How to Tell the Difference Between Beliefs and Facts


When you’ve got a problem with the world “out there,” you’ve got two choices:


  1. stick to your guns that you’re right. This provides a short term energy savings, because you don’t have to put attention into self-examination. 
    Or,
  2. decide that you’re willing to have a different experience and different feelings about this situation by changing your view of it. This requires you to acknowledge – but not act on – your feelings.

Option 2, at first, takes a lot of mental energy. After all, you’re going against 90% of what your mind is telling you to do.


But the number of false stories in your head is finite. Each time you confront your own stories about a situation, you dissolve them, and that frees up your energy. You no longer have to experience that particular type of psychic equivalence.


It’s short term pain for permanent gain.


What to Accept, and What to Ignore (When You’re Trying to Overcome Psychic Equivalence) 


The difference between facts and beliefs is that facts are unchanging, while beliefs change every time we need to avoid dealing with something we don’t like.

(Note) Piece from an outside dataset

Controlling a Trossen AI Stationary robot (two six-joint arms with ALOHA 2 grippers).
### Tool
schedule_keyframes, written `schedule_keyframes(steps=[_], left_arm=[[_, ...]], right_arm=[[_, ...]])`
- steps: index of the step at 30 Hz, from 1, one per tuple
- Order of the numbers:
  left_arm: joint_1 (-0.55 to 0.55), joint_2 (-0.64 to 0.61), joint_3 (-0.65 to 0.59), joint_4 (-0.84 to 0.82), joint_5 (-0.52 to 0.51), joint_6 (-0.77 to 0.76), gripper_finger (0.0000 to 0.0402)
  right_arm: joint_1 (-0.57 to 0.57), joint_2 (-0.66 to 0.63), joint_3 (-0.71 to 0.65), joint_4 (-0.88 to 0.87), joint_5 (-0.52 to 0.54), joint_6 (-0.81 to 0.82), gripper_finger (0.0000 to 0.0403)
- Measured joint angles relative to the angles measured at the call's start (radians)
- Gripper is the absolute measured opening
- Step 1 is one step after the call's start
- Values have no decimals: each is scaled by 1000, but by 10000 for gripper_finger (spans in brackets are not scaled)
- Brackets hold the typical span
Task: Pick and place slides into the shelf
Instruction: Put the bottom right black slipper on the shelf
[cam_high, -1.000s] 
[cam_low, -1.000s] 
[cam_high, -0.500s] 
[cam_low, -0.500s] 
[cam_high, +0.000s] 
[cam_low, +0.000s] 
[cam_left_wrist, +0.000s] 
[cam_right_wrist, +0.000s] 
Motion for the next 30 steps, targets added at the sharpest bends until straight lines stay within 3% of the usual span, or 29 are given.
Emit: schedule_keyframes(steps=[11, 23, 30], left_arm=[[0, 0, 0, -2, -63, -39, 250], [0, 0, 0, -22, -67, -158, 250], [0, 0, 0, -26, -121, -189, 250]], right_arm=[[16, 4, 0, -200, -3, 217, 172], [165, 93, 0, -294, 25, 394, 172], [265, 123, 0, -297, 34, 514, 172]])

These are examples of facts:


“My husband yelled.”


“The money isn’t where I remember putting it.”


“I asked her to take out the garbage and the garbage is still in the garage.”


Feelings are also facts: fear, anger, worry, frustration, sadness.


“I feel afraid.”


“I feel worried.”


“I feel frustrated.”


Psychic equivalence occurs when you connect facts together in a cause-and-effect relationship. Now you’re not stating facts; you’re telling a story.


You have created meaning which may or may not be true:


“My husband made me afraid by yelling.”


“I’m worried because the money is gone.”


“She frustrated me by not taking out the garbage.”


And here is where the trouble lies, not just for you, but for everyone connected to you.

As every robot knows, correlation is not causation.


Unless there is 100% correlation – unless one event leads to the other every single time – then, scientifically and mathematically speaking, neither can possibly be the “cause” of the other.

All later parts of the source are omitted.